• 中国计算机学会会刊
  • 中国科技核心期刊
  • 中文核心期刊

Computer Engineering & Science

Previous Articles     Next Articles

Link life based social network structure evolution analysis

LIANG Qin1,LI Lei1,LIU Guan-feng2   

  1. (1.School of Computer Science and Information Technology,Hefei University of Technology,Hefei 230009;
    2.Soochow Advanced Data Analytics Lab,Soochow University,Suzhou 215006,China)
  • Received:2015-08-31 Revised:2015-10-29 Online:2016-10-25 Published:2016-10-25

Abstract:

Social networks have got increasing attention in recent years, and social networking services (SNSs), such as YouTube, Facebook and Twitter, are among the most popular network applications on the internet.
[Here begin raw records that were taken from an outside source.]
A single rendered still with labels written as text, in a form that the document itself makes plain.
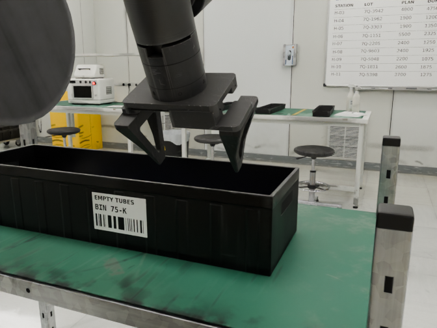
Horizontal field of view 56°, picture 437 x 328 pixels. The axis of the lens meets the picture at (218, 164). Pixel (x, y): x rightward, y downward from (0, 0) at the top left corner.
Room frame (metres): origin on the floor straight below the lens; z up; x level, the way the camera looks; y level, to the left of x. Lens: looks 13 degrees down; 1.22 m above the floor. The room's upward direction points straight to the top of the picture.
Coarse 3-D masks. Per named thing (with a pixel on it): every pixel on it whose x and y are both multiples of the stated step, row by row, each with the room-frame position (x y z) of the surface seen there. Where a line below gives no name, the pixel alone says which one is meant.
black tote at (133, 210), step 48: (0, 192) 0.68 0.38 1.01; (48, 192) 0.64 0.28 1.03; (96, 192) 0.60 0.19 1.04; (144, 192) 0.57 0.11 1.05; (192, 192) 0.54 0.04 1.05; (240, 192) 0.52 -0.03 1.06; (288, 192) 0.58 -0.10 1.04; (96, 240) 0.60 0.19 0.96; (144, 240) 0.57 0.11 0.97; (192, 240) 0.54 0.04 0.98; (240, 240) 0.52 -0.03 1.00; (288, 240) 0.60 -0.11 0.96
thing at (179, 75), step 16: (144, 48) 0.38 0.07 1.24; (176, 48) 0.37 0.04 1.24; (192, 48) 0.39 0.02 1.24; (144, 64) 0.39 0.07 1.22; (160, 64) 0.38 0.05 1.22; (176, 64) 0.38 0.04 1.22; (192, 64) 0.39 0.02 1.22; (144, 80) 0.45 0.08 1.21; (160, 80) 0.39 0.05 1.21; (176, 80) 0.38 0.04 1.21; (192, 80) 0.39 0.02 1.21; (208, 80) 0.42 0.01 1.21; (224, 80) 0.42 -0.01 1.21; (128, 96) 0.42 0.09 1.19; (144, 96) 0.41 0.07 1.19; (160, 96) 0.40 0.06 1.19; (176, 96) 0.39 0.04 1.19; (192, 96) 0.40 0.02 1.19; (208, 96) 0.39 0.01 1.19; (224, 96) 0.40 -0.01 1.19; (128, 112) 0.41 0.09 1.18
The popularity of these SNSs attracts more and more researchers to focus on the study of the characteristics of the social network, especially the topology of networks, so as to improve current systems and to design new applications of social networks. However, most existing studies only focus on the dynamical network structure changing with time accumulation, and they do not take into account of other properties of the social network structure, such as link life. The link life reflects the phenomenon that the link established in the past may not be permanent and may vanish as time goes by. In this paper, we focus on the influence of link life on the dynamical network structure evolution, more specifically, on the basic and important parameters of the social network structure, including degree, diameter and average clustering coefficients. Experiments on the real datasets from the DBLP shows that the link life is necessary and important, which makes a great difference to the social network structure evolution. Particularly, the trivial perturbation of link life can lead to a dramatic change of the network diameter.

Key words: social network, topology structure, link life